Electronic Drug Tracking System Could Be Put on Hold in California
Today the California Board of Pharmacy will vote on whether to delay a first-in-the-nation law that requires drug manufacturers, wholesalers and pharmacies to electronically track their drugs to fight drug counterfeiting, USA Today reports (Appleby, USA Today, 3/25).
The law, enacted in 2004, required that tracking systems be instituted by Jan. 1, 2007, but the California Legislature in 2006 extended the deadline to Jan. 1, 2009.
Pharmaceutical companies, drug wholesalers and retail pharmacy chains say that they cannot meet the 2009 deadline and are asking for an extension until 2011.
When the Legislature postponed the deadline in 2006, it also created tougher restrictions that mandate the industry to install electronic readers to track serial numbers on each unit of a drug at key points in the manufacturing, distribution and sales processes (Lifsher, Los Angeles Times, 3/25).
FDA began national efforts to electronically track all prescription drugs in 1988, but the agency has never implemented the requirement.
A similar effort in Florida was dropped in the face of serious opposition (Robertson, Sacramento Business Journal, 3/24).
Some drug makers say they are not sure if they can meet the deadline even if the compliance deadline is pushed back to 2011. Pharmaceutical companies also are sponsoring a bill that would indefinitely delay the date for electronically tracking drugs (Los Angeles Times, 3/25).

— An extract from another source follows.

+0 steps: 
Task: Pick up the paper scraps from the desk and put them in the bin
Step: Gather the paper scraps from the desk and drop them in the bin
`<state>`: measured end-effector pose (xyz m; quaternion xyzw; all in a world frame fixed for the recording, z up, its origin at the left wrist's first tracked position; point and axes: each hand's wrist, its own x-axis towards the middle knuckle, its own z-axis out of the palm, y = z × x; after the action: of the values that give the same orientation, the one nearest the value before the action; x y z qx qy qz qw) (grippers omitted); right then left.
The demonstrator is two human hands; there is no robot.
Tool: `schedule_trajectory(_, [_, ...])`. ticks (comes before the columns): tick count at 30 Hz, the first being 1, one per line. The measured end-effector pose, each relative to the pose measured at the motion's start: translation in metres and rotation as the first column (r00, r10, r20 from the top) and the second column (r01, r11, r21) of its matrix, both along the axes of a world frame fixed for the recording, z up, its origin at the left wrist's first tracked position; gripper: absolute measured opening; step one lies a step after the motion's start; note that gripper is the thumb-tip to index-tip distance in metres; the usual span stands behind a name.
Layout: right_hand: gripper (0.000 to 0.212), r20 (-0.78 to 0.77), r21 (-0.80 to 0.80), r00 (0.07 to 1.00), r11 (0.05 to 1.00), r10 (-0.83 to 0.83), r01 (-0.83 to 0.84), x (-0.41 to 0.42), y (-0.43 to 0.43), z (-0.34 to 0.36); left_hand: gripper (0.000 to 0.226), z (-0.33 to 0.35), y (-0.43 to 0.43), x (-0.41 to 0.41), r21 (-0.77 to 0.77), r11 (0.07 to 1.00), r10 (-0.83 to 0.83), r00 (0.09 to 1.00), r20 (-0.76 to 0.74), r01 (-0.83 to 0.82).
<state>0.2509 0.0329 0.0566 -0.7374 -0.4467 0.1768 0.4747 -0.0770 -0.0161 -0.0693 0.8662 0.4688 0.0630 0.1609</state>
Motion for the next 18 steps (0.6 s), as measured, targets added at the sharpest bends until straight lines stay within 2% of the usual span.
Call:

If the board retains the January 2009 deadline, Californians might face obstacles filling prescriptions because there would be a limited supply of medications available that comply with the law's requirements, the San Diego Union-Tribune reports.
Pharmacists and drug suppliers that do not properly tag medicines for sale would be violating state law, although enforcement measures are still unclear.
Several industry sources also said that the Legislature will take up the law this year no matter what action the state Board of Pharmacy takes today (Darcé, San Diego Union-Tribune, 3/25).